--- DATA Enclosed Below ---

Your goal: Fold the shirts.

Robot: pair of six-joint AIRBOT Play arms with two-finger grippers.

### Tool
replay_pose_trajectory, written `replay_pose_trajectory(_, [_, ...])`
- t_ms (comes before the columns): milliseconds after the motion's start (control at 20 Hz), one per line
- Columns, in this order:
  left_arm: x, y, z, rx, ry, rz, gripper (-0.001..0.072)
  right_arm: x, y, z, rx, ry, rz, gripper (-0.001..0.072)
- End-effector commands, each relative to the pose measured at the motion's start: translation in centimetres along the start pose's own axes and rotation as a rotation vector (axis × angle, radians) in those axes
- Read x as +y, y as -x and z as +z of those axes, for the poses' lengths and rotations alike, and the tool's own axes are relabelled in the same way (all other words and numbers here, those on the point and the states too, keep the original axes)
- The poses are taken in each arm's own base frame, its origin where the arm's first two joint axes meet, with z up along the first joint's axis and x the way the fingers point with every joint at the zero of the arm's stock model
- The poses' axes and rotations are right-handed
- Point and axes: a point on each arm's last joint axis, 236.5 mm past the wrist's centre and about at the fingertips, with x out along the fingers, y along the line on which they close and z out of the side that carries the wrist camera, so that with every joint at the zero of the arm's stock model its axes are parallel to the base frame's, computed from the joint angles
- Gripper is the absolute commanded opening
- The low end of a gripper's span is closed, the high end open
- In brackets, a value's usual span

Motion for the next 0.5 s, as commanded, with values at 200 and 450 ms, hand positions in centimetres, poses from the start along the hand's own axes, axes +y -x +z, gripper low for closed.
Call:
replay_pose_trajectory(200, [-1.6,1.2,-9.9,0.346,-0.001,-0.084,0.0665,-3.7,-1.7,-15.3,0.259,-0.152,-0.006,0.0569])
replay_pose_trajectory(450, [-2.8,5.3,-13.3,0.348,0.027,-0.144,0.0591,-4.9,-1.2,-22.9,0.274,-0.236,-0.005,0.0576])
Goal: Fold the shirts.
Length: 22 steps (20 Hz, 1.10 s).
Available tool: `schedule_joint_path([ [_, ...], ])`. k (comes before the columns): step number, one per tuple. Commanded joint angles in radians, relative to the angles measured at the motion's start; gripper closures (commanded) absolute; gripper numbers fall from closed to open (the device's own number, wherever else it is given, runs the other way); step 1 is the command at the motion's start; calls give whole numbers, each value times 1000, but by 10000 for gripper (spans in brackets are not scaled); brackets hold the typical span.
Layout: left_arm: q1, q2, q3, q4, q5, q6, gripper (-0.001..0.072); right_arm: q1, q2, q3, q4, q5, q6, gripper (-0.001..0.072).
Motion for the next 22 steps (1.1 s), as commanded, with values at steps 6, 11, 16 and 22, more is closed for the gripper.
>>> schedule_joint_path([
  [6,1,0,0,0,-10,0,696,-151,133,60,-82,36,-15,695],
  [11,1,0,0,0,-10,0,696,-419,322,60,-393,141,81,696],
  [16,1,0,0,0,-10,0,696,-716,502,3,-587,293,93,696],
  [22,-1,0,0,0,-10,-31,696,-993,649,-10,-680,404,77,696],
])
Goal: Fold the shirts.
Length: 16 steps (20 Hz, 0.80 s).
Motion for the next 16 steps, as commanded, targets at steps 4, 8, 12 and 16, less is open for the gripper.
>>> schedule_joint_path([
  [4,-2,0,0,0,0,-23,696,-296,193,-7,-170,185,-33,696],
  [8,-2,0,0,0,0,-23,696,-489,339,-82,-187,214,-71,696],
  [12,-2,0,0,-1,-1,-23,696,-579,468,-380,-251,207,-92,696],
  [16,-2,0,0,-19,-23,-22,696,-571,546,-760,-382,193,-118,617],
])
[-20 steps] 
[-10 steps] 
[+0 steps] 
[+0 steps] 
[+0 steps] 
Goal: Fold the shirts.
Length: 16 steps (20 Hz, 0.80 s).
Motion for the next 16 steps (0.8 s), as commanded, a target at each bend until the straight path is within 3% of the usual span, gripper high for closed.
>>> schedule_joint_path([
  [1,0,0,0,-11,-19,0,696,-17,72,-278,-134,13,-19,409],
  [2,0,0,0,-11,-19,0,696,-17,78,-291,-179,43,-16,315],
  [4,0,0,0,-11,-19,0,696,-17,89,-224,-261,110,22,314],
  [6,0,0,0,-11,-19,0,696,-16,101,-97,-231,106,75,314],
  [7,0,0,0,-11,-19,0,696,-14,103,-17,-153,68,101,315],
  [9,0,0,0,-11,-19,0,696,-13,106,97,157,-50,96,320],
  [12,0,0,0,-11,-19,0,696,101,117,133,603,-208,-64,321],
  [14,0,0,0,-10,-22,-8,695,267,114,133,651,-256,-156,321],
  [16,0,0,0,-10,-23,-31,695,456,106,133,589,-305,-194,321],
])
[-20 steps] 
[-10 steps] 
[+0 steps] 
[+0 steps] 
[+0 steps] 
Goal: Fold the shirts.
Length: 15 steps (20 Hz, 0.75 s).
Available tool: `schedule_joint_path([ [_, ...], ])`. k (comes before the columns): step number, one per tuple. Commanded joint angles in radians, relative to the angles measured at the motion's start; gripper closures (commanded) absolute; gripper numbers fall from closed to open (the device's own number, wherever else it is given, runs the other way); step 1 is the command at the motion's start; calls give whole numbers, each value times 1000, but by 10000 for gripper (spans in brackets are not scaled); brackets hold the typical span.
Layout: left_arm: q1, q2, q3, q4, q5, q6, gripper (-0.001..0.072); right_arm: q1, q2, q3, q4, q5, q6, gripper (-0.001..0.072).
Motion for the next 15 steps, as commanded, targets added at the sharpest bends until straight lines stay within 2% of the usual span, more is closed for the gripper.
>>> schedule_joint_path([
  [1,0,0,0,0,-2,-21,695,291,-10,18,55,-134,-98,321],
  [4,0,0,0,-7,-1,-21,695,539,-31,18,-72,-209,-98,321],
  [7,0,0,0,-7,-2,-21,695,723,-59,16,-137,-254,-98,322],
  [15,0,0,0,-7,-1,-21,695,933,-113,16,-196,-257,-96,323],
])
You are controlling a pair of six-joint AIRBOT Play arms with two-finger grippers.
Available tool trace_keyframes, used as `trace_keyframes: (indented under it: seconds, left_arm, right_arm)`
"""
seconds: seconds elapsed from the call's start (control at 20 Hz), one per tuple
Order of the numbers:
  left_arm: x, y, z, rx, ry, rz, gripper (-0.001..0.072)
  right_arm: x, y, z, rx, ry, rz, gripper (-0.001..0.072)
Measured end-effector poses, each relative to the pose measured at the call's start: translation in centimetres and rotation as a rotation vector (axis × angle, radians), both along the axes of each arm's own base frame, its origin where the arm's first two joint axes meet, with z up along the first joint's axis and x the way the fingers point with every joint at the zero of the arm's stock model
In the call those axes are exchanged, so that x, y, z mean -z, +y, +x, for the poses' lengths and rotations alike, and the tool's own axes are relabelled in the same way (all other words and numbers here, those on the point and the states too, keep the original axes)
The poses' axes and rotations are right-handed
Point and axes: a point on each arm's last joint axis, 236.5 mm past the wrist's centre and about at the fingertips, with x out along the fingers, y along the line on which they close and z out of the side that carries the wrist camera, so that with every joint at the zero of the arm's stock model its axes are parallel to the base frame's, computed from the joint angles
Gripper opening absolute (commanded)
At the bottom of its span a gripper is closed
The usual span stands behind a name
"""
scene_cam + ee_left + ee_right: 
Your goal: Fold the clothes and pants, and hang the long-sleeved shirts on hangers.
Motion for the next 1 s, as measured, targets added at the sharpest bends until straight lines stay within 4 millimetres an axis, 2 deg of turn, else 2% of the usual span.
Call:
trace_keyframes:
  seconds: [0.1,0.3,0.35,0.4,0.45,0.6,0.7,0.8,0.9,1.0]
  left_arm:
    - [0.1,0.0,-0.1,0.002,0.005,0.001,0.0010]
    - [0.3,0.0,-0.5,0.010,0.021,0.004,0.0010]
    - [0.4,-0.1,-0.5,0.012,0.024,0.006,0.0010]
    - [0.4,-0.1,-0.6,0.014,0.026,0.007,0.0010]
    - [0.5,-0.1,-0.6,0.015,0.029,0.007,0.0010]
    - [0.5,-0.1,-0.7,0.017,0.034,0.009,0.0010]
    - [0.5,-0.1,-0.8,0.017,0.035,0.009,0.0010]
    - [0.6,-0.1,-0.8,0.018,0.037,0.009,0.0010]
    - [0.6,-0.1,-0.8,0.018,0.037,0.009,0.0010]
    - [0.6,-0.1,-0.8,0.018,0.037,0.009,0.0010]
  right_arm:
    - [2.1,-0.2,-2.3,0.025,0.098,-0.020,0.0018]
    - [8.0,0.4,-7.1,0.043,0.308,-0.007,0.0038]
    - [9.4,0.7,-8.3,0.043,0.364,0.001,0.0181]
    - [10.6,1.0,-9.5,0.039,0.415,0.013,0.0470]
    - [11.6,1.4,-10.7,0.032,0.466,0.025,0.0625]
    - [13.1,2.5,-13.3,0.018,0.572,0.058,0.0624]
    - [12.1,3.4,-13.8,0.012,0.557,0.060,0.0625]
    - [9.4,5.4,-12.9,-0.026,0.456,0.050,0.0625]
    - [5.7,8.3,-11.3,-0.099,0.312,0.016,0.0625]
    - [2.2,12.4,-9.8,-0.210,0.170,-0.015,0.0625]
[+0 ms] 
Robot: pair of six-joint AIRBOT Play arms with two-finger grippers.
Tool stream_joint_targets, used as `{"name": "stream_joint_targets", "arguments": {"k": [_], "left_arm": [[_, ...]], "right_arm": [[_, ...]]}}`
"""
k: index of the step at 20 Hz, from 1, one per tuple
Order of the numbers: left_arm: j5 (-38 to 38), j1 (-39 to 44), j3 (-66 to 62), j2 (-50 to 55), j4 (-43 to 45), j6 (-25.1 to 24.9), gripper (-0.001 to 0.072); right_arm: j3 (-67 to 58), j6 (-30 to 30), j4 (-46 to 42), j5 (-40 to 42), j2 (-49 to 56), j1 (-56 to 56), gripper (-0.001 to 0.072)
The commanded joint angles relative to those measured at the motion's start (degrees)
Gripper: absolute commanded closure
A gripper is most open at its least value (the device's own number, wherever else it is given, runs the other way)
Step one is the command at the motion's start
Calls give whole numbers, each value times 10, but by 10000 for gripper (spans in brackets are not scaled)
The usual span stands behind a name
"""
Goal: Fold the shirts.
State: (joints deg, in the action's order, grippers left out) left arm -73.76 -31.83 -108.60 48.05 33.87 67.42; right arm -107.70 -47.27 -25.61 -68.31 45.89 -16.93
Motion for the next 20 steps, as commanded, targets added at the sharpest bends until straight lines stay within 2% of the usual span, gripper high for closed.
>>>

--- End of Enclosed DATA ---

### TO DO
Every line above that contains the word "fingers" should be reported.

### EXERCISE OUTPUT
- The poses are taken in each arm's own base frame, its origin where the arm's first two joint axes meet, with z up along the first joint's axis and x the way the fingers point with every joint at the zero of the arm's stock model
- Point and axes: a point on each arm's last joint axis, 236.5 mm past the wrist's centre and about at the fingertips, with x out along the fingers, y along the line on which they close and z out of the side that carries the wrist camera, so that with every joint at the zero of the arm's stock model its axes are parallel to the base frame's, computed from the joint angles
Measured end-effector poses, each relative to the pose measured at the call's start: translation in centimetres and rotation as a rotation vector (axis × angle, radians), both along the axes of each arm's own base frame, its origin where the arm's first two joint axes meet, with z up along the first joint's axis and x the way the fingers point with every joint at the zero of the arm's stock model
Point and axes: a point on each arm's last joint axis, 236.5 mm past the wrist's centre and about at the fingertips, with x out along the fingers, y along the line on which they close and z out of the side that carries the wrist camera, so that with every joint at the zero of the arm's stock model its axes are parallel to the base frame's, computed from the joint angles

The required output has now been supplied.